– Я, матушка Фрося, я, – на освещенный кусочек земляного пола, едва прикрытый соломой, вышла сухонькая бабулька, «божий одуванчик», крепко сжимавшая какой-то сверток. – Я, дура, тебя на ночь тревожу… с вестью…
Она несколько раз перекрестилась и с почтением приложилась к руке хозяйки.
– Матушка… с благой вестью я пришла, – старушка смахнула выступившие слезы вытащенным откуда-то платочком. – Нонче вечером, как только приложилась я к иконке своей, – она осторожно, с благоговением развернула свой сверток, и в неровном свету свечек появился небольшой оклад потемневшей от времени иконы, – и начала Богородицу славить, голосок такой тонкий услыхала… Истинный крест, услыхала, – старушка, вытирая продолжавшие идти слезы, вновь смахнула их платочком. – Голосок был тоненький, тоненький, прямо-таки ангельский…
Схимонахиня, едва прозвучали эти слова, недовольно поджала губы, от чего лицо ее, почти полностью скрытое под черным платком, приобрело суровое, почти каменное выражение. Ей крайне не понравились эти разговоры о голосах свыше, ибо уж очень явно от них отдавало какой-то ересью.
– Что ты, Матрена, такое говоришь? – в руках хозяйка медленно перебирала небольшие костяшки четок с крестиком. – Подойди-ка ближе… – требовательно произнесла Ефросинья. – Голос слышала?
За долгие годы скитаний по разоренным Гражданской войной и голодом селениям и притеснений от помешавшихся от вседозволенности людей монахиня научилась хорошо скрывать свои эмоции.

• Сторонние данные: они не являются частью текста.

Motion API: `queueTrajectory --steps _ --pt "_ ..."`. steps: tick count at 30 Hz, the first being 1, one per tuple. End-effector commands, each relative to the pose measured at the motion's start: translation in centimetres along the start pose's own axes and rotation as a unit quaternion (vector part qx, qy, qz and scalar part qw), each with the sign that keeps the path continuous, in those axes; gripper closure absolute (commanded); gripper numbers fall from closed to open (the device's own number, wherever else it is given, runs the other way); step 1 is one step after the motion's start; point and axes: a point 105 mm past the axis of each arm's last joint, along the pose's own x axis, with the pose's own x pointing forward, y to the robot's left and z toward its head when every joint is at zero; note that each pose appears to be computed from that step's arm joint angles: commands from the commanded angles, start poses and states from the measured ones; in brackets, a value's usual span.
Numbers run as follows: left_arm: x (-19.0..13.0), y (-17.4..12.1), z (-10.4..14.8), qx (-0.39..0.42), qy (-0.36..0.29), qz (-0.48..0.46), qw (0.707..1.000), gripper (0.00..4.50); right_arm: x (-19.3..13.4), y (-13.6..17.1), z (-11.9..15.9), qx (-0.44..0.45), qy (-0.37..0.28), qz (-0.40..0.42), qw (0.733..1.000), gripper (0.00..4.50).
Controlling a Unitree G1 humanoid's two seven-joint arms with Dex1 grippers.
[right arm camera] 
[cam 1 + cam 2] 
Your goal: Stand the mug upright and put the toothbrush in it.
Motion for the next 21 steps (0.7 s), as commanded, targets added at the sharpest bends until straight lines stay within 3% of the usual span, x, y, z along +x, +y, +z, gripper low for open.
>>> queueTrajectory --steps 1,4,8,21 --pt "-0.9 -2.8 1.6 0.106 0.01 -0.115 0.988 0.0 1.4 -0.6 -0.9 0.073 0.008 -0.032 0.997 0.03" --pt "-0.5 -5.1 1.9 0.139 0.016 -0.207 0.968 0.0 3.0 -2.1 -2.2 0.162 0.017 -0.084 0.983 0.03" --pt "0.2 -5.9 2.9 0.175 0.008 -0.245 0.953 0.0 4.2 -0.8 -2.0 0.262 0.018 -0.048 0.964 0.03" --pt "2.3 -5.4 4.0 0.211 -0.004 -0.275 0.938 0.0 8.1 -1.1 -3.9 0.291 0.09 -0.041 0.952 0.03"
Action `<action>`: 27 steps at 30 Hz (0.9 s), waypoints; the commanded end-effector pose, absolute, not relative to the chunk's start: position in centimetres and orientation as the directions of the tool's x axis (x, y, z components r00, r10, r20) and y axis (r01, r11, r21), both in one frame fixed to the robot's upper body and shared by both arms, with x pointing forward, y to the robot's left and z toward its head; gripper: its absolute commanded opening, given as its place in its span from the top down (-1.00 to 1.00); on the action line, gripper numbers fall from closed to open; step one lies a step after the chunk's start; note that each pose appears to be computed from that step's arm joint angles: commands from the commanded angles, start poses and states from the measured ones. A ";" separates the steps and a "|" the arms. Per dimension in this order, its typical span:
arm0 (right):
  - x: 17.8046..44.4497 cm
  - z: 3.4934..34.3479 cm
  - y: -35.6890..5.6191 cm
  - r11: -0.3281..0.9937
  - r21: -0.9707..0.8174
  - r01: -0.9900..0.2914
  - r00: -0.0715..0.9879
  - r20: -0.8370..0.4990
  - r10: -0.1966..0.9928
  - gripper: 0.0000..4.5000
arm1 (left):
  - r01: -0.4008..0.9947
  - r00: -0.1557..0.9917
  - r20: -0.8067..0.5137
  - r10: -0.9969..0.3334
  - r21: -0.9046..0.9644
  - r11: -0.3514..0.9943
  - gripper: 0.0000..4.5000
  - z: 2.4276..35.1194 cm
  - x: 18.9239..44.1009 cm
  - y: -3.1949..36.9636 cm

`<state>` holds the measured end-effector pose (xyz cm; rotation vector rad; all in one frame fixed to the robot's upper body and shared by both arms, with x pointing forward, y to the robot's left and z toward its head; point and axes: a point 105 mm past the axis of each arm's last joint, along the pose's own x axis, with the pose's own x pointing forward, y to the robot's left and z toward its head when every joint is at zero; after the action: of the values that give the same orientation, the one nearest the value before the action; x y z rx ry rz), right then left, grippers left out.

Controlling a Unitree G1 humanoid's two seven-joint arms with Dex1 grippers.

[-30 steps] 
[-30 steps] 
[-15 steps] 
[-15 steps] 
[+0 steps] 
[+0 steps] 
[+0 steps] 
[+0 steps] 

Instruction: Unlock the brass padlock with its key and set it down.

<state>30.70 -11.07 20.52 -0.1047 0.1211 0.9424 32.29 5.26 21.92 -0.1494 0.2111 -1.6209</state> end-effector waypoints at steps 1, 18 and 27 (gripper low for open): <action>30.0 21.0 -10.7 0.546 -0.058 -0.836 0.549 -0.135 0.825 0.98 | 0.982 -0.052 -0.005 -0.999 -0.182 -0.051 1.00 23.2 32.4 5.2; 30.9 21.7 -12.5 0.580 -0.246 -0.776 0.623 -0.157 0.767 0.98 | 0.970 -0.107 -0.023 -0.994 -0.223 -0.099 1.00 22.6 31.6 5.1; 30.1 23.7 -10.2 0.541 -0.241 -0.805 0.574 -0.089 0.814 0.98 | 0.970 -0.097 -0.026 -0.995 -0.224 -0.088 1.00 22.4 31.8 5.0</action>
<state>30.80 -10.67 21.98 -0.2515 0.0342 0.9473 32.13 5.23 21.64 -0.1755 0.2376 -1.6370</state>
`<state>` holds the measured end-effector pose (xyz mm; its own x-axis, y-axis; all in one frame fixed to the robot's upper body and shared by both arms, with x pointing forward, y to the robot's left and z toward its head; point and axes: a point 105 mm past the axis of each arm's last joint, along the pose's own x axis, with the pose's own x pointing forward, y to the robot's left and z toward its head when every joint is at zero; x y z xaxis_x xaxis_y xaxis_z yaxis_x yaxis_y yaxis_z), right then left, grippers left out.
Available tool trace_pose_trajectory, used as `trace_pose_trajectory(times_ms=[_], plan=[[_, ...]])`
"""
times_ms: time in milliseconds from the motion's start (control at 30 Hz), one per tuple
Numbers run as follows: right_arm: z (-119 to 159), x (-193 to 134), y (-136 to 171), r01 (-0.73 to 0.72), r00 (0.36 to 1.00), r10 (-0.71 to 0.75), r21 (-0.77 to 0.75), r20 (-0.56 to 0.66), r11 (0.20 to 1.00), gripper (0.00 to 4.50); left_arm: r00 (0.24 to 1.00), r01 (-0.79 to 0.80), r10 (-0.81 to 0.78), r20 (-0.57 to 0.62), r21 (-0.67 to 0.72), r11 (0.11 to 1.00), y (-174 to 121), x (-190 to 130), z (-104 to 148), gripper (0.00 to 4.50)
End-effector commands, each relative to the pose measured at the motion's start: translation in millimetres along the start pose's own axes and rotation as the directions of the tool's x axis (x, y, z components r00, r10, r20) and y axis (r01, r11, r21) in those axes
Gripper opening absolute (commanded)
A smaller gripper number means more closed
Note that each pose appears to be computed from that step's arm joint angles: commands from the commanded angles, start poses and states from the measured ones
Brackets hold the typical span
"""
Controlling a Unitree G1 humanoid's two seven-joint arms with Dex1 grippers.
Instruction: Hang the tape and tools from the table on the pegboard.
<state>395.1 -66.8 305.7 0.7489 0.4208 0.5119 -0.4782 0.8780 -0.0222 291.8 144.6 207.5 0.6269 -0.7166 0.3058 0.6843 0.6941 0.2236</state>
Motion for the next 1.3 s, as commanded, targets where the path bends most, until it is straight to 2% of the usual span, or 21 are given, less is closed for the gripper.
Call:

Вот и сейчас Ефросинья, словно ничего и не случилось, внимательно вглядывалась в лицо той, что уже с десяток лет помогала ей вести монашеский образ жизни в этом забытом Богом селе.
– Слышала, матушка Фрося, как есть слышала. Вот как тебя сейчас слышу, так и голосок этот ангельский слышала, – старушка вновь зашмыгала носом. – Тоненький такой, светлый… Я как услыхала, даже расплакалась… – зажатым в руке платочком она осторожно протерла оклад иконы. – А голосок все говорил и говорил… Только слаба я на одно ухо-то. Плохо слышу.
Старушка аккуратно поставила икону на деревянную лавку и вдруг неожиданно опустилась на колени.
– Вот тебе крест, матушка, слышала. Истинно все, что говорю, – она вновь размашисто перекрестилась. – Только, прости господи, не все я разобрала, что голос-то говорил, – продолжала она рассказывать жалостливым тоном. – Про страшные времена слышала я. Будто ворог страшный кровушкой народной зальет всю нашу землицу… и потом встанет весь народ как один…
Хозяйка продолжала сидеть не шелохнувшись. С ровной прямой спиной и неподвижным лицом, она напоминала каменную статую неведомого божества, перед которым склонился один из его адептов.